Defending migrants' rights abroad


Khawaza Main Uddin   | Published: April 26, 2022 21:42:47 | Updated: April 30, 2022 21:27:45


Defending migrants' rights abroad

Reports on every boat capsize in the Mediterranean create concern as to whether there is any Bangladeshi national among the victims. Few stories of sufferings of expatriate workers in the Middle East and the Southeast Asia come into public attention. More remain in the dark.

Bangladesh still boasts receipt of remittances amounting to more than US$20 billion a year while the foreign currency earners pay some price. These migrants mostly do 'odd' jobs, and face harassment and torture at workplaces and sometimes imprisonment in the receiving countries. They are commonly exploited for not having valid documents.

People who sacrifice the best part of their lives staying abroad helplessly are well-treated nowhere. Poor skills and lack of proper education are blamed for lower pay but engaging and retaining them as illegal workers by employers or host governments is no less a critical issue that makes them modern-day slaves.

No agency can provide authentic data of exactly how many Bangladeshis are working abroad, like the amount remitted (or siphoned off) through informal channels. Absence of a large number of people from the scene - be it population census or antenna of the regulatory authorities - leaves certain confusion in determining, for example, an accurate demand of foods in the country.

The macro issue of undocumented workers in major destinations such as Saudi Arabia, UAE, and Malaysia is discussed officially for securing 'amnesty', not for guaranteeing entitlements as per local and international laws.

We don't notice carefully how Bangladeshi men and women are trafficked to civil war-torn Libya or strategic crossroads of Turkey to attempt to reach the European shore in search of jobs and a new life.

Furthermore, the issue of our brothers and sisters struggling in the island state of the Maldives in recent years has remained outside the radar of those who can help bring changes in their fates. The Bangladeshi workers there, according to some returnees, are paid one-fourth of the wages received by nationals of a few other South Asian countries.

More alarmingly, they are exploited, enslaved, physically abused and jailed in cases, some stakeholders told an interactive session in Dhaka organised earliet this week by the Refugee Migratory Movements Research Unit (RMMRU), an organisation which works on rights of migrant workers.

The number of Bangladeshi workers in the Maldives is, unbelievably, about 150,000. More than 50,000 of them are said to be completely undocumented. Informal migration is to blame. The Maldives was further described as a dumping ground of aspiring Bangladeshi migrants. When recruiting agents allegedly fail to offer their clients overseas jobs elsewhere, they send them there.

The stakeholders including former diplomats, recruiters and rights activists at the RMMRU meeting observed that since the Bangladeshi workers are equivalent to one-fifth of the Maldivian population, a major section of locals are hostile to them.

Stigmatising Bangladeshi workers is common in some other destinations as well. Such an antagonism, the discussants argued, was never raised with the host nations.

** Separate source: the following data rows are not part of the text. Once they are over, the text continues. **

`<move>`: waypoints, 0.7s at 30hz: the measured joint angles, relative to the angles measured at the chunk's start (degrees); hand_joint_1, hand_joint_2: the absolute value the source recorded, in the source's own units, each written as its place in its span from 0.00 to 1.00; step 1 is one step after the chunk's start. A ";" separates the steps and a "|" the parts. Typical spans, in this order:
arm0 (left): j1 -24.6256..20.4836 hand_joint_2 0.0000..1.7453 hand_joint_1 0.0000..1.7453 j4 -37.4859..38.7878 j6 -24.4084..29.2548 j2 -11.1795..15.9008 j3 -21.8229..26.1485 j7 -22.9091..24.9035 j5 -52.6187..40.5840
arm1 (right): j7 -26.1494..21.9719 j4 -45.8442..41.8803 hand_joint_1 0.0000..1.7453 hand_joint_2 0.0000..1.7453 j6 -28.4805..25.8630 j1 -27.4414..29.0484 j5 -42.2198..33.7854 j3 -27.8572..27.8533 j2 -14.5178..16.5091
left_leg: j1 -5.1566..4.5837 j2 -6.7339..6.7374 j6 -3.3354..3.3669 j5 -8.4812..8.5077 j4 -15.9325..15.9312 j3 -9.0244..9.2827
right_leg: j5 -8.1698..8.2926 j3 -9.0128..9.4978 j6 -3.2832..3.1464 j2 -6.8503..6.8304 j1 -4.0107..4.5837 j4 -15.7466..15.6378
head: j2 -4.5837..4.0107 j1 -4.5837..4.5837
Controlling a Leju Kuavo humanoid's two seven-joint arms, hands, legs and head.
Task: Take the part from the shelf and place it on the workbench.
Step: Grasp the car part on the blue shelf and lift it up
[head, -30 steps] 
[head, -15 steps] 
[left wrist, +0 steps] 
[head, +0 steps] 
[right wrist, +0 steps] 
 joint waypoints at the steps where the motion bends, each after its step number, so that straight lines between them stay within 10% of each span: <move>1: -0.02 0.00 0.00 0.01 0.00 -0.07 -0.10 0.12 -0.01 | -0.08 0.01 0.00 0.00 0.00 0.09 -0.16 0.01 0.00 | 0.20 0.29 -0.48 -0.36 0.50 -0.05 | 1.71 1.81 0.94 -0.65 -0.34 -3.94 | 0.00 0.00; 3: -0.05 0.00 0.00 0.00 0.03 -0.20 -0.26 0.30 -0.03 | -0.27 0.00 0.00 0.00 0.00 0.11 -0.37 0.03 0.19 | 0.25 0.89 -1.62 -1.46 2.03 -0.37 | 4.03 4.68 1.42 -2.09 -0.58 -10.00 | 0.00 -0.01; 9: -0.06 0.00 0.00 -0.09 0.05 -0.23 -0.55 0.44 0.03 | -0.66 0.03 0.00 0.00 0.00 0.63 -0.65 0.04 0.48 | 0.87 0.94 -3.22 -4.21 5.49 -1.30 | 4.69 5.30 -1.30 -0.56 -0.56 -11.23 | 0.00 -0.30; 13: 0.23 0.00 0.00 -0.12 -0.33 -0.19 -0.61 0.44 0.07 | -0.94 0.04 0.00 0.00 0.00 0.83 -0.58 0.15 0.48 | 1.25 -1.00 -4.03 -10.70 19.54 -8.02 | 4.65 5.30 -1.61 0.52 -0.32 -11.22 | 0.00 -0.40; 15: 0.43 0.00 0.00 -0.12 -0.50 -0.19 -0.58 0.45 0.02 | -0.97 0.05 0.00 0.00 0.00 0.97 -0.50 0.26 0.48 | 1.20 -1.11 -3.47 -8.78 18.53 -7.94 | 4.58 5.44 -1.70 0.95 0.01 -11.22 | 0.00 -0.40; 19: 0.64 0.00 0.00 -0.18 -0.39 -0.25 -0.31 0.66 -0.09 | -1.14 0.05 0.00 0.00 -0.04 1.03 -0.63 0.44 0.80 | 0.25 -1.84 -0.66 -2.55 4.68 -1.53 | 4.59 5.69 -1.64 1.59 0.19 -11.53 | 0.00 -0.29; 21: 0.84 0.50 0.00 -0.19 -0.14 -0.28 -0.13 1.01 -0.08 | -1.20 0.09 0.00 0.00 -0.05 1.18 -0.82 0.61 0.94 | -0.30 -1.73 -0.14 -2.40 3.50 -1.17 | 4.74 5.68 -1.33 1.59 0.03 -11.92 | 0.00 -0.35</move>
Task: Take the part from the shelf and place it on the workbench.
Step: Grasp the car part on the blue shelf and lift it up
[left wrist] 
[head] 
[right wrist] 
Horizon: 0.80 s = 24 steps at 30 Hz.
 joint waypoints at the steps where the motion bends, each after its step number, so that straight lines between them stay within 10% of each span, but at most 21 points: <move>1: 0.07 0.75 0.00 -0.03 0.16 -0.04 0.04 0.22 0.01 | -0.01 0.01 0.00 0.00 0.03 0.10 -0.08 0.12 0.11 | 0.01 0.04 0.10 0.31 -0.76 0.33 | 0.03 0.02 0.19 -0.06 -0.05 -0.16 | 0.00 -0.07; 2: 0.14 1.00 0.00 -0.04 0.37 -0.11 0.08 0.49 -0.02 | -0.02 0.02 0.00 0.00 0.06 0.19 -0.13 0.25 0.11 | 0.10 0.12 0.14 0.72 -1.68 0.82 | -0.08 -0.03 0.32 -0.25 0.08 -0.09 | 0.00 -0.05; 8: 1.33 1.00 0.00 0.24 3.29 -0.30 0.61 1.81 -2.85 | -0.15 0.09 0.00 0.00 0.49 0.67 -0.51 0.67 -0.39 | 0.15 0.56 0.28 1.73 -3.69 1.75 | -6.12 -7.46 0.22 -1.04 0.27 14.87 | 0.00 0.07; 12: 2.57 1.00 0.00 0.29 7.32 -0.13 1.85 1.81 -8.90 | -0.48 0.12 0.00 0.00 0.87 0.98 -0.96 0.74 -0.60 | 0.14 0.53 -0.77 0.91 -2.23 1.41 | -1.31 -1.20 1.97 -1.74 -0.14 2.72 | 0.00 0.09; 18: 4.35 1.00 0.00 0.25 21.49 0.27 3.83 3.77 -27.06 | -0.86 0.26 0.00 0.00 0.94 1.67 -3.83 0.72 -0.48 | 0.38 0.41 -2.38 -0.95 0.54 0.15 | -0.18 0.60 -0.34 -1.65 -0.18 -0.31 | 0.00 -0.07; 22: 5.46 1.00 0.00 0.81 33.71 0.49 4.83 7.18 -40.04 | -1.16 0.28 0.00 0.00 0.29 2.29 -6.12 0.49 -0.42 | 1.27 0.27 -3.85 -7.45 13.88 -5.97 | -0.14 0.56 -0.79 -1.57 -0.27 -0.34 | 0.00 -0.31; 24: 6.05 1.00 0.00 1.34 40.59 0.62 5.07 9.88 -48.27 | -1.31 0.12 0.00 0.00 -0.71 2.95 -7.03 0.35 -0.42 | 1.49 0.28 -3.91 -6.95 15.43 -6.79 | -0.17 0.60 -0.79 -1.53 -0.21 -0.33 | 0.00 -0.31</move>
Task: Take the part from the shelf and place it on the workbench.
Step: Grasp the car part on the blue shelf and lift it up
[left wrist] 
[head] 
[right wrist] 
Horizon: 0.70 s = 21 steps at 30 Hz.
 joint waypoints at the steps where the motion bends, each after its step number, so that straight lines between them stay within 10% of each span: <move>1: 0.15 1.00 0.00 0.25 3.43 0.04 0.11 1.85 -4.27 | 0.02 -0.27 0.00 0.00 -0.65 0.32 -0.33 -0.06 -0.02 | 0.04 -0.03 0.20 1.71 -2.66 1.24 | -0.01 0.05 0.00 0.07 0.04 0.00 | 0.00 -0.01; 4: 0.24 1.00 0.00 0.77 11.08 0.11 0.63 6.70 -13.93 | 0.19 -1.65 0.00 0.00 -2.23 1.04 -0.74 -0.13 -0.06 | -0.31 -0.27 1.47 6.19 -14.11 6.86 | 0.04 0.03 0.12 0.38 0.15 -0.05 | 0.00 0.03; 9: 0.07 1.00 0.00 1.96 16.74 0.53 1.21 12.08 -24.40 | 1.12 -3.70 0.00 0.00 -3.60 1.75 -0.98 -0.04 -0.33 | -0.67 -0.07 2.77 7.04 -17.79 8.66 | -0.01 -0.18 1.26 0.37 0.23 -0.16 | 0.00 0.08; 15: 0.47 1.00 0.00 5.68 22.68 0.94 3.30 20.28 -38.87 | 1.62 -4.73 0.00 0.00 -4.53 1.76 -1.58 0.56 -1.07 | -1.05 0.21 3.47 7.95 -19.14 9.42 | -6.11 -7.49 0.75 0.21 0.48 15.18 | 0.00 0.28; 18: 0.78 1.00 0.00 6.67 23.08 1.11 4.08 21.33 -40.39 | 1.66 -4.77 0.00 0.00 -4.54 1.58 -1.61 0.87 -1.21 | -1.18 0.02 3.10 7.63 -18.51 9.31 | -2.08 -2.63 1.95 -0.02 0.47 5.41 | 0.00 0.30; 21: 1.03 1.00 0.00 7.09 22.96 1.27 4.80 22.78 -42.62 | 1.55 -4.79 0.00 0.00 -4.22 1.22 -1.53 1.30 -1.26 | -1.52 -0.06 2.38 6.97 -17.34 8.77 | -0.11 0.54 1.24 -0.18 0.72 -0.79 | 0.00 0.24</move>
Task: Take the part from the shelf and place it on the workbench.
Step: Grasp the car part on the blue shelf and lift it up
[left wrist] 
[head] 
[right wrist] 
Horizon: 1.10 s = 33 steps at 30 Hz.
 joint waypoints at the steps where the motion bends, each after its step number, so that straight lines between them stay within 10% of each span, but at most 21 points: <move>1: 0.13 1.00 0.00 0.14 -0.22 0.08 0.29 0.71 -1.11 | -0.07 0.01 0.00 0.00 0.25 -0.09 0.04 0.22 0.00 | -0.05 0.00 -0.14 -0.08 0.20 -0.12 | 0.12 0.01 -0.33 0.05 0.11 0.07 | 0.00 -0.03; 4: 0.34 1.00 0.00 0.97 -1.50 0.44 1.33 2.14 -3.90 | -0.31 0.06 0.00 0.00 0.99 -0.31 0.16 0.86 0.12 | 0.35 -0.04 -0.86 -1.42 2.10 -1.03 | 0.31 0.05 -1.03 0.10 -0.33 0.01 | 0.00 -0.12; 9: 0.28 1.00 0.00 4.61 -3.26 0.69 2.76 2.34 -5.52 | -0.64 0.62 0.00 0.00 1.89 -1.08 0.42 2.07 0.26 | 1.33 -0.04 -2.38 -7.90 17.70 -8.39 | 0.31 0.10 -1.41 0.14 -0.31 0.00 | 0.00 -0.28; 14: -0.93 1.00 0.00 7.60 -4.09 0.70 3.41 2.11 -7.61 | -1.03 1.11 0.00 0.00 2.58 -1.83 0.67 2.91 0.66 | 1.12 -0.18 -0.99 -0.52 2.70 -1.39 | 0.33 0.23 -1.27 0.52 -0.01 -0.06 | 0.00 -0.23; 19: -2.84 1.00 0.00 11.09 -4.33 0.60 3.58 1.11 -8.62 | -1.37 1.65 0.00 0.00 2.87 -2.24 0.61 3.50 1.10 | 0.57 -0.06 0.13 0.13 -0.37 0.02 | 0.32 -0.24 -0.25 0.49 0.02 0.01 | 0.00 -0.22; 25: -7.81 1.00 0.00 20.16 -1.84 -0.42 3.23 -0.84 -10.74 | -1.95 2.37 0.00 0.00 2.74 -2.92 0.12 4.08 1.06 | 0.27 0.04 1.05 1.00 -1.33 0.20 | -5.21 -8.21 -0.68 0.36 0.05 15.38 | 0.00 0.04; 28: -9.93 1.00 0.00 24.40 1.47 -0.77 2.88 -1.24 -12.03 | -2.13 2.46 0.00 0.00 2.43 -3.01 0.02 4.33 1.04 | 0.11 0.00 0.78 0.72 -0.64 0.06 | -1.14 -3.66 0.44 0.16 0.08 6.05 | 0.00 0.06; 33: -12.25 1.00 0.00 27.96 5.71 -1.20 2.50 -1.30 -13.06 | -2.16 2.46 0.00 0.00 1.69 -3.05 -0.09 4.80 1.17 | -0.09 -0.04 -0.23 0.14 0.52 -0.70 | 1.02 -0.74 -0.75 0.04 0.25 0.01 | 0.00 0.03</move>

Many of the workers reach the destinations with apparently valid documents which, however, do not contain work permits. That kind of situation involves the issue of monitoring and governance at the Bangladeshi exit points.

A detailed study on problems and prospects of overseas jobs was recommended in order to define the country's future courses of action and ensure safety, security and welfare of the expatriates.

Currently, some of the migrants including females are given trainings, yet on lower end jobs at shops, construction sites and households abroad but the majority are employed just as unskilled workers and with no assurance of minimum wages.

Bangladesh as a manpower exporting country is too modest to raise the rights issues of its nationals with the hosts. Four decades after joining the overseas job market and now having massive diasporas, Bangladesh needs to be diplomatically proactive to tackle the issues of its migrants for ensuring their rights and upholding dignity of the nation abroad. Bangladeshi missions must raise their standard of economic diplomacy in order to maximise national interests in the areas of remittances and trade globally.